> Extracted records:

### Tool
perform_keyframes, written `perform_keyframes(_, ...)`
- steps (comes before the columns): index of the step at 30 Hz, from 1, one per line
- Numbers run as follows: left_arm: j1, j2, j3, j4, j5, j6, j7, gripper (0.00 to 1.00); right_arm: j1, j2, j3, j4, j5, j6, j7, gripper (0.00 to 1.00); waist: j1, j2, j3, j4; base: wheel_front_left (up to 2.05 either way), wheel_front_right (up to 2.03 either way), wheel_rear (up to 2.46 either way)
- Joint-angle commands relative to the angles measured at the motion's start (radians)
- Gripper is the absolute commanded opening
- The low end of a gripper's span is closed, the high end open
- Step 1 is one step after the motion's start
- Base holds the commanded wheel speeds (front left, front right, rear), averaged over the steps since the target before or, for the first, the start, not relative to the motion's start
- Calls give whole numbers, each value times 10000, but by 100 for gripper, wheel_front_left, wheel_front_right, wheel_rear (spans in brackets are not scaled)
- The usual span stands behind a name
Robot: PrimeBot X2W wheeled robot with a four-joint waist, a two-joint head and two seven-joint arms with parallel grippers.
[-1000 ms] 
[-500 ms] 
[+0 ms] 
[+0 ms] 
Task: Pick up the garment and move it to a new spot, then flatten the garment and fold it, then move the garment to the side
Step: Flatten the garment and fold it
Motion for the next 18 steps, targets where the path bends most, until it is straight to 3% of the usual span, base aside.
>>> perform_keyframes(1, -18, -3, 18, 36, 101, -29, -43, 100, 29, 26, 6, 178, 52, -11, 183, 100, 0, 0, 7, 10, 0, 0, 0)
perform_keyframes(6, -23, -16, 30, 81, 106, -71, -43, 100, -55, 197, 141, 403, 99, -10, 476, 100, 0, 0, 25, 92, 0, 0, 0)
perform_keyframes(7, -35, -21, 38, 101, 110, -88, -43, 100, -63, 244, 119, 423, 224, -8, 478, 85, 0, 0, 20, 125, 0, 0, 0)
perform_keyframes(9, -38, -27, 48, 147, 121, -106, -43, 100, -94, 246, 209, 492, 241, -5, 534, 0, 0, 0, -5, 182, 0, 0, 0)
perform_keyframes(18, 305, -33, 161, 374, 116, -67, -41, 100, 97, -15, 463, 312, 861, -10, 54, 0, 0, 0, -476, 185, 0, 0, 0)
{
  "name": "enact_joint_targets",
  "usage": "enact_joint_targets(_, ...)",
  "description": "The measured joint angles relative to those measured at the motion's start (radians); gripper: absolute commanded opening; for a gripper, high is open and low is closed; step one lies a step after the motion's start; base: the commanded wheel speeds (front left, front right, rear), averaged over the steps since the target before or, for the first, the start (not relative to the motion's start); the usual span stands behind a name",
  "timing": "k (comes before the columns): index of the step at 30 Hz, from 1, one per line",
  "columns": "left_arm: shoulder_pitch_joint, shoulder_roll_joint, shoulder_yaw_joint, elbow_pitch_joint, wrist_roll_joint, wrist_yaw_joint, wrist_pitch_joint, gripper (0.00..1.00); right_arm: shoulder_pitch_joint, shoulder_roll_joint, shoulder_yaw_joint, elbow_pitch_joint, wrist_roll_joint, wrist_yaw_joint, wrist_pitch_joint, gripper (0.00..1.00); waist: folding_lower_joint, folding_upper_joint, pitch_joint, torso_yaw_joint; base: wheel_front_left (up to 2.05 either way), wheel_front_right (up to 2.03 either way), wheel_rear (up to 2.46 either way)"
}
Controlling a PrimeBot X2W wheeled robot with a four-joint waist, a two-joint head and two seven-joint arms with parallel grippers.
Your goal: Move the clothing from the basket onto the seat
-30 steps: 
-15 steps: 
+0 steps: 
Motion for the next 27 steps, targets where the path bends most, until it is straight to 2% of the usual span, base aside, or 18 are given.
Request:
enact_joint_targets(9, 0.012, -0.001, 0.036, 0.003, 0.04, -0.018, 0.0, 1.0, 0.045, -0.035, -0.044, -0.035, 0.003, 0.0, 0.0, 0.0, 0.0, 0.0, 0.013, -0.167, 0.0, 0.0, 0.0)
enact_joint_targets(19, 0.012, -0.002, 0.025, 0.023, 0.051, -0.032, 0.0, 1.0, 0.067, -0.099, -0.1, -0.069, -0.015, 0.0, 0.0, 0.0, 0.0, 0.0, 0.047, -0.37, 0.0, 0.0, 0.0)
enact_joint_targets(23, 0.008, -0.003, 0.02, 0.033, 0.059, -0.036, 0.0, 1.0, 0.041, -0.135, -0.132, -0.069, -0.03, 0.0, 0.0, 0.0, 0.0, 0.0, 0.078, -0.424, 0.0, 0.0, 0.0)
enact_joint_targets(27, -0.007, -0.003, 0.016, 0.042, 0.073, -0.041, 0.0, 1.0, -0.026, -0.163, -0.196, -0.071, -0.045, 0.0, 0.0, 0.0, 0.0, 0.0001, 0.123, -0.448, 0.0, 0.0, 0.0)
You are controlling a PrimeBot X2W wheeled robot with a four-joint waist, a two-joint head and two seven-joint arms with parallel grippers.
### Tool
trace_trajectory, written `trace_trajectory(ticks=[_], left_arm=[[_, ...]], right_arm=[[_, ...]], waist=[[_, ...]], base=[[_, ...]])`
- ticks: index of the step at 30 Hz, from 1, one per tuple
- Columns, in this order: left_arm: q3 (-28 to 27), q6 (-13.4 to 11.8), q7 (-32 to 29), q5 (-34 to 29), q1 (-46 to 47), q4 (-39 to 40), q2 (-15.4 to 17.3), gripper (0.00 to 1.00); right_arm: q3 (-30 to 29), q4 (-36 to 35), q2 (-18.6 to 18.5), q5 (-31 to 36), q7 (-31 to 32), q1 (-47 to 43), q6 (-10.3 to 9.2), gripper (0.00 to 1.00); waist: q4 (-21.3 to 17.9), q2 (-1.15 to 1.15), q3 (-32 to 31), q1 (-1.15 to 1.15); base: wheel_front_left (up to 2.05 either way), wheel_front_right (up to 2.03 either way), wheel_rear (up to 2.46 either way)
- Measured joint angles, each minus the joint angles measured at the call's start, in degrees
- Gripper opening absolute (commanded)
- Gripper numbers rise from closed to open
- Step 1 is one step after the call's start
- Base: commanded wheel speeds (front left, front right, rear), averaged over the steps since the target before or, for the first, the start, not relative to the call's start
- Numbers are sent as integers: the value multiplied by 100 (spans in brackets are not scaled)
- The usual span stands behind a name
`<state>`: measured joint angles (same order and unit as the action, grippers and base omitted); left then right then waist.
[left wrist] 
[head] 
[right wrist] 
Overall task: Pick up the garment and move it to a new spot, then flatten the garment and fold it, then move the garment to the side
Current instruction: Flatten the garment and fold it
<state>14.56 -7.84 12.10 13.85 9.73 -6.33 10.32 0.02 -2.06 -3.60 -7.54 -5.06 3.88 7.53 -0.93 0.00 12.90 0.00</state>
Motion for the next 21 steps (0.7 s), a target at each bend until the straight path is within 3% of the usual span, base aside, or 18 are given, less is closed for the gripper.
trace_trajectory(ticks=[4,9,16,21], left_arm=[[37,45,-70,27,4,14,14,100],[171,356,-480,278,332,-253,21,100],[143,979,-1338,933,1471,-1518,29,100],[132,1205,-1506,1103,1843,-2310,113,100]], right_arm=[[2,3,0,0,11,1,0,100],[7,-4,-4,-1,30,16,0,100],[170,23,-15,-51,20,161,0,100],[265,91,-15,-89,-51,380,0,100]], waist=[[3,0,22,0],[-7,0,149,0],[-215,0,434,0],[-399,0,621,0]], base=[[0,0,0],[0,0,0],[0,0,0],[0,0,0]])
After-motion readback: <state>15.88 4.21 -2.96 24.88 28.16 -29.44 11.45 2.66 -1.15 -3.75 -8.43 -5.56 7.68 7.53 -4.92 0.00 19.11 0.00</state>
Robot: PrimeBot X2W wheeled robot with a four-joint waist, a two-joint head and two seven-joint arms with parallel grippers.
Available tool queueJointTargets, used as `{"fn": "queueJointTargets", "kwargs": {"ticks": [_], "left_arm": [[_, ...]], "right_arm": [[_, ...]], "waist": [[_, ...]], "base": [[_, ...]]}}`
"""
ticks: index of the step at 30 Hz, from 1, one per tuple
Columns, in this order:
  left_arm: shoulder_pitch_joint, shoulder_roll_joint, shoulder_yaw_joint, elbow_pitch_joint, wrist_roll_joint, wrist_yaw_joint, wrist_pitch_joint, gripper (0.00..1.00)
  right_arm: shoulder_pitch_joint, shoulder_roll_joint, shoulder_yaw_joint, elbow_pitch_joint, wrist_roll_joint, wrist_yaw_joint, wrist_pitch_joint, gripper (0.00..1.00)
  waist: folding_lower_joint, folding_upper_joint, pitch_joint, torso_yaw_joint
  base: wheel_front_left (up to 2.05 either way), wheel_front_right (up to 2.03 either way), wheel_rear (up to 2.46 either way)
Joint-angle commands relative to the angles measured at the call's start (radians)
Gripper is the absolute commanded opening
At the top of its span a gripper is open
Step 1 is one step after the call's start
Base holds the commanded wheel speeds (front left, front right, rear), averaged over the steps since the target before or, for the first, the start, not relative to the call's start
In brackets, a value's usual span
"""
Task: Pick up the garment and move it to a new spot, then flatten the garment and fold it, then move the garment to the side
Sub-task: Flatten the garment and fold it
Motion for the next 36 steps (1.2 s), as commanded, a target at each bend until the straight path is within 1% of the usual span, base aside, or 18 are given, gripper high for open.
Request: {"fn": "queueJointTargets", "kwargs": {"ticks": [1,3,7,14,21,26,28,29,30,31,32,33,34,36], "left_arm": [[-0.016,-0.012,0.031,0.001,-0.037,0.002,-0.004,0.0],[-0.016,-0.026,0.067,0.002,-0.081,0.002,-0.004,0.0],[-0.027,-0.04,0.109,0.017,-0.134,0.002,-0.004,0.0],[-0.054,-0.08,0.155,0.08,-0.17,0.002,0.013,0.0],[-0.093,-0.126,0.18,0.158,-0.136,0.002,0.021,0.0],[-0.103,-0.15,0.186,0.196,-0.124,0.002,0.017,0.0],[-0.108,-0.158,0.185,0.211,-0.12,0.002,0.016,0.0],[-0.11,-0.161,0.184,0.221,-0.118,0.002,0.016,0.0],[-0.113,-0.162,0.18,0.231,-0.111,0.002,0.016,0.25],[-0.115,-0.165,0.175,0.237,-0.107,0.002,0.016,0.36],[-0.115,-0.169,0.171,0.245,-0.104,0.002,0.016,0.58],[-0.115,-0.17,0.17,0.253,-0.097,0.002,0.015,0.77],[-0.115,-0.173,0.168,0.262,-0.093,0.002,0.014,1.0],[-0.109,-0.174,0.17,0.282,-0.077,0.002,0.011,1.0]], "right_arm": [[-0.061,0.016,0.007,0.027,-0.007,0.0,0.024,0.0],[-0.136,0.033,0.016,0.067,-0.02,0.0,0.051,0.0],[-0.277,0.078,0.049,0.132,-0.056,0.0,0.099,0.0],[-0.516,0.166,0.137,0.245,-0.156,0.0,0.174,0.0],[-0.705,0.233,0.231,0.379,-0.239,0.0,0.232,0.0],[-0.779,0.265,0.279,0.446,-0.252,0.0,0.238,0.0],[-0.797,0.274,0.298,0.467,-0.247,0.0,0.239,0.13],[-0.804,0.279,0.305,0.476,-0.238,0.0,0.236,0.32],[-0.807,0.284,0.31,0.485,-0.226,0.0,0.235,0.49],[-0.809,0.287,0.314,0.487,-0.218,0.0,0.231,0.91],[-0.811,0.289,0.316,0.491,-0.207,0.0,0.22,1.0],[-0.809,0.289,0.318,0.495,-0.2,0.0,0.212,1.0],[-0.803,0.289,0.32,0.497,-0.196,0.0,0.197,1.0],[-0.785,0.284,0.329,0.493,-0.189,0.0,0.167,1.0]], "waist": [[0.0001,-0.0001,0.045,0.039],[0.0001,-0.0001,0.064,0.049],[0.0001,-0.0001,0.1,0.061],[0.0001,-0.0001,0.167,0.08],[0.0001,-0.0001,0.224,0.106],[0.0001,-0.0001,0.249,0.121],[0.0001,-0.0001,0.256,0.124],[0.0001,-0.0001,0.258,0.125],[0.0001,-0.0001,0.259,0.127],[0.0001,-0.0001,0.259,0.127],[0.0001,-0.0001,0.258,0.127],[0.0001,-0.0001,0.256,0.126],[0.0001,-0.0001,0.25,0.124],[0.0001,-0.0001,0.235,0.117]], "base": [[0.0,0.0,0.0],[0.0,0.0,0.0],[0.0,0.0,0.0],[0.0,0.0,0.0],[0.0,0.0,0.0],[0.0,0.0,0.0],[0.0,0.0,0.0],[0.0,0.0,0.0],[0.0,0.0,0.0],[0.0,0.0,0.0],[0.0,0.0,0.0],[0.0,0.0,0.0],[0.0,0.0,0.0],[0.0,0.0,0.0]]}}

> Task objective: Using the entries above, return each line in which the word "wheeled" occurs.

> Answer for the task:
Robot: PrimeBot X2W wheeled robot with a four-joint waist, a two-joint head and two seven-joint arms with parallel grippers.
Controlling a PrimeBot X2W wheeled robot with a four-joint waist, a two-joint head and two seven-joint arms with parallel grippers.
You are controlling a PrimeBot X2W wheeled robot with a four-joint waist, a two-joint head and two seven-joint arms with parallel grippers.
Robot: PrimeBot X2W wheeled robot with a four-joint waist, a two-joint head and two seven-joint arms with parallel grippers.

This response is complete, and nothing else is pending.